DATASET EXCERPT below:
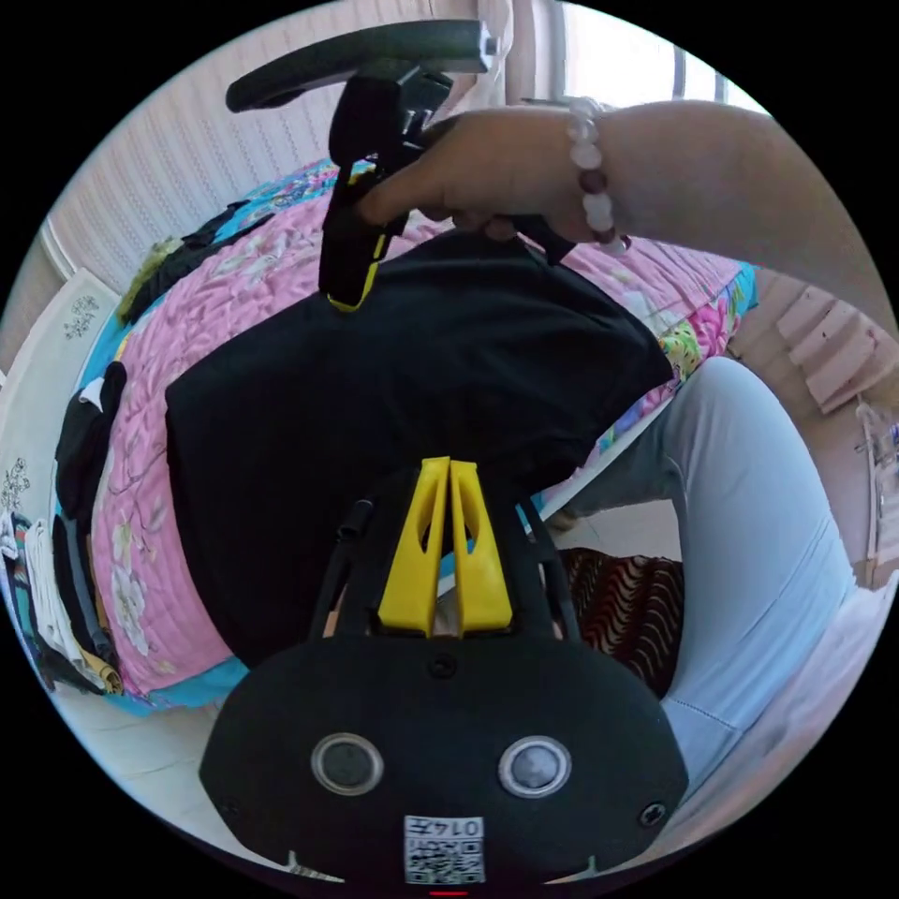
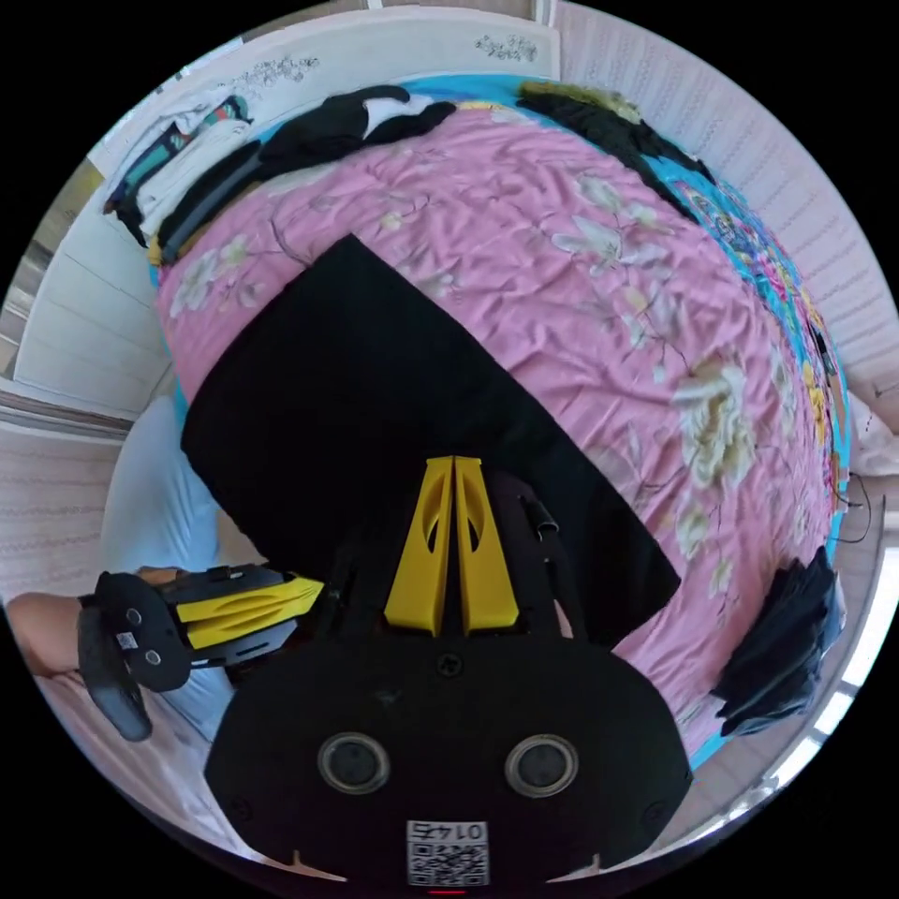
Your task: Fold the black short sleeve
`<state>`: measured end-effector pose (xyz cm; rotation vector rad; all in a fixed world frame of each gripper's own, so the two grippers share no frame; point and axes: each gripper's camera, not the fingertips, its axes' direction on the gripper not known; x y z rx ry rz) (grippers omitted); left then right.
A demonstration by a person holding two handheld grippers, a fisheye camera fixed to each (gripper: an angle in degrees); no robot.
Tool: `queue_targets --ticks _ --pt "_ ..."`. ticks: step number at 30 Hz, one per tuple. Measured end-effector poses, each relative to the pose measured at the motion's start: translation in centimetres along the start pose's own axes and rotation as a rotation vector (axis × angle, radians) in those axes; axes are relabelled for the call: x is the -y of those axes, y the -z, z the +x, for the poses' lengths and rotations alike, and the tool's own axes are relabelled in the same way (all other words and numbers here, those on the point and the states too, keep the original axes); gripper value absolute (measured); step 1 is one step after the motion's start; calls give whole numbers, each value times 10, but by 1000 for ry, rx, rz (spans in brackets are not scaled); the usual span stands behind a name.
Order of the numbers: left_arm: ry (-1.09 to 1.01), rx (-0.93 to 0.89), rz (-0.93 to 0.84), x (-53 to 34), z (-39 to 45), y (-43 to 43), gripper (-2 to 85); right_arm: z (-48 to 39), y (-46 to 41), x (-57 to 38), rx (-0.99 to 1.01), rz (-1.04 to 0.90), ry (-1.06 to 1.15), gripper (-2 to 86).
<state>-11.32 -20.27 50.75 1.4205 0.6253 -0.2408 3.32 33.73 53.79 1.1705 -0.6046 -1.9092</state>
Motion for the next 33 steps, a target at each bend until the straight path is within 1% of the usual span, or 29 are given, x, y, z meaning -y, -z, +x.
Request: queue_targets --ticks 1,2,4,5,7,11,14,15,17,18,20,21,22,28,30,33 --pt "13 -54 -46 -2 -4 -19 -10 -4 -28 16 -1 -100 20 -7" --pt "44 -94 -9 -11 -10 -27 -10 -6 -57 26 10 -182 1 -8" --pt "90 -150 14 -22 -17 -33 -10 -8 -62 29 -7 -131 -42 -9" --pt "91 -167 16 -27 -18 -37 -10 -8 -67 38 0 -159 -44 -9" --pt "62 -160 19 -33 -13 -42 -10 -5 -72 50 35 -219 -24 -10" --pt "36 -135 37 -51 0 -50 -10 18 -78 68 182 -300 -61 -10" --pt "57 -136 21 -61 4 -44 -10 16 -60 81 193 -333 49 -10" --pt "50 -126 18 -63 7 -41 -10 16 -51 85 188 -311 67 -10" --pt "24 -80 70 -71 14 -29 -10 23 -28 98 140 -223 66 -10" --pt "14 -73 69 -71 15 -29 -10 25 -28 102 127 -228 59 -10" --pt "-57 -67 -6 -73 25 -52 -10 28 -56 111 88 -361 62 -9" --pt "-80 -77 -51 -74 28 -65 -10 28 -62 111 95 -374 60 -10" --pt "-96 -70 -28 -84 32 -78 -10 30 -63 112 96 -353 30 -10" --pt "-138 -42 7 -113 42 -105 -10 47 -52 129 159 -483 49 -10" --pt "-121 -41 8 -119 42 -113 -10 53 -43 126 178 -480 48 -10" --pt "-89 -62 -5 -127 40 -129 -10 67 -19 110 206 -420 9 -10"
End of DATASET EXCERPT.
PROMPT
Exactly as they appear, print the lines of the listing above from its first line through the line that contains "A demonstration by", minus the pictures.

ANSWER BELOW
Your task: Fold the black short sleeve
`<state>`: measured end-effector pose (xyz cm; rotation vector rad; all in a fixed world frame of each gripper's own, so the two grippers share no frame; point and axes: each gripper's camera, not the fingertips, its axes' direction on the gripper not known; x y z rx ry rz) (grippers omitted); left then right.
A demonstration by a person holding two handheld grippers, a fisheye camera fixed to each (gripper: an angle in degrees); no robot.

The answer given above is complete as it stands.